Grendl left the settings alone and waited for the cyber-mastiffs to arrive, boltgun in one hand and the modulator in the other. As soon as the first set of beasts ventured into the mouth of the tunnel, he steadied the bolter on his forearm and began firing. He dropped three mastiffs before the others charged. Pulling the bolter back, he raised the modulator and pressed the trigger. The rest of the mastiffs ran off, but the sparks showering off the modulator were increasing.
Grendl repeated this process twice more before the mastiffs grew wise to the trick. The howling trailed off to silence, but Grendl could see the beasts massing outside the entrance, waiting. He glanced up the tunnel to see how Nikki was faring. In the glow of a dozen flares, he could see her still setting explosives. Primer cord was strung in an intricate pattern across half of the far wall.
Grendl considered the mastiffs, who now guarded the mouth of the tunnel. He could move forward and disperse them with the modulator, but they would just come back, and he doubted the old tech would last much longer. He needed to clear the tunnel entrance once and for all before Nikki was ready to blow the wall. He had to finish the job.
‘Sometimes old tactics work the best,’ muttered Grendl. He set the modulator to full power and narrowed the beam to a pinpoint and then chuckled as he prepared a little surprise for the mastiffs.
Once he was ready, Grendl ran down the tunnel towards the cyber-mastiffs spread across the entrance. The beasts hesitated in the face of the modulator, which gave Grendl the opening he needed. He fired his boltgun at the mastiff closest to the tunnel wall and aimed the modulator at the beast next to it. The bolter shot detonated, ripping off the first beast’s forelegs and leaving a gaping hole in its metal chest. Under the intense vibrations of the narrow, max-powered sonic beam, the head of the other beast simply melted.

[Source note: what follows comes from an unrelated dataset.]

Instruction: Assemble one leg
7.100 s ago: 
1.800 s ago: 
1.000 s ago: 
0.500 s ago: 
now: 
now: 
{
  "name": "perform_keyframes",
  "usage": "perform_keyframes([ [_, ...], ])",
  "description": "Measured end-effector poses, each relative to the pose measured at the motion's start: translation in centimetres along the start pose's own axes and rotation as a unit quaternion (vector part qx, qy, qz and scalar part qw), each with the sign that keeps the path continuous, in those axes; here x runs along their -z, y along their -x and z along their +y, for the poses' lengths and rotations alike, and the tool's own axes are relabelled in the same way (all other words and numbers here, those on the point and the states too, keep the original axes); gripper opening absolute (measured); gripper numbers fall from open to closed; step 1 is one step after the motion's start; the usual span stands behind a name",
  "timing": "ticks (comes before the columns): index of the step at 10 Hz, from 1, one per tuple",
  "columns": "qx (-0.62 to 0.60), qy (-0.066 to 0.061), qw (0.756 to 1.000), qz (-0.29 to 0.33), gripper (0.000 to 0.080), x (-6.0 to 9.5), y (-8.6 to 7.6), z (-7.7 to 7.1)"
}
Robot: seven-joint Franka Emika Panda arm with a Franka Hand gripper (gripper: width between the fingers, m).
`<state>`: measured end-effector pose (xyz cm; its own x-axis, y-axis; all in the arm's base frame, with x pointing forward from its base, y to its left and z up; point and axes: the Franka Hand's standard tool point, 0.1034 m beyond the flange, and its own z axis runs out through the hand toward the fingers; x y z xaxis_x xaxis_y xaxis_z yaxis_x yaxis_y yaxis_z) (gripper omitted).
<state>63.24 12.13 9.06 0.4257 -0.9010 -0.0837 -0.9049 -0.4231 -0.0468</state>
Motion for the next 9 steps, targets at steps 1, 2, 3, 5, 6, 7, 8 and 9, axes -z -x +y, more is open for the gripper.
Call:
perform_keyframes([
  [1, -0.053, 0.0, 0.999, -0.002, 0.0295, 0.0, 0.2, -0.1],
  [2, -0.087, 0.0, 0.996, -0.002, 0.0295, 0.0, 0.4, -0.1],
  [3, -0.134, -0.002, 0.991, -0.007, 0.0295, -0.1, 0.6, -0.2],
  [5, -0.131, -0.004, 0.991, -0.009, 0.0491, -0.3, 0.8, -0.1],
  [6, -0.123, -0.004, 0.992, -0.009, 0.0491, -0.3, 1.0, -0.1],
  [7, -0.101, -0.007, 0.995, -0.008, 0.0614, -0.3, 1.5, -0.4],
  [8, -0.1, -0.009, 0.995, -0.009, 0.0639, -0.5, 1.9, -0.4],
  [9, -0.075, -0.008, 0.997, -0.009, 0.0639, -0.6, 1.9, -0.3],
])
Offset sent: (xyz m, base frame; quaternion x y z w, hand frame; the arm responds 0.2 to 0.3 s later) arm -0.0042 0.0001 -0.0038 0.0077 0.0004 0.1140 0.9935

With that, however, the showers of sparks engulfed the modulator and it began smoking. The handle grew red-hot, forcing Grendl to drop it as he ran. He was almost to the line of mastiffs and they started to converge on him. He fired the bolter again, dropping another beast, and then pumped his squat legs as fast as he could.
After a harrowing moment of snapping jaws, Grendl was through the line and back into the domed city. He fired his bolter over his shoulder a few times as he ran to keep the closest mastiffs off his back, but the pack continued to gain on him.
Then, he saw it: a building ahead of him in his direct path. The entire pack was on his heels. Never slowing down, Grendl stowed his bolter and pumped his legs harder. Just before slamming into the wall, the hunter jumped into the air and hit the side of the building. Grabbing handholds he’d dug into the mortar earlier, Grendl scrambled up the wall and into the room where he and Nikki had rested.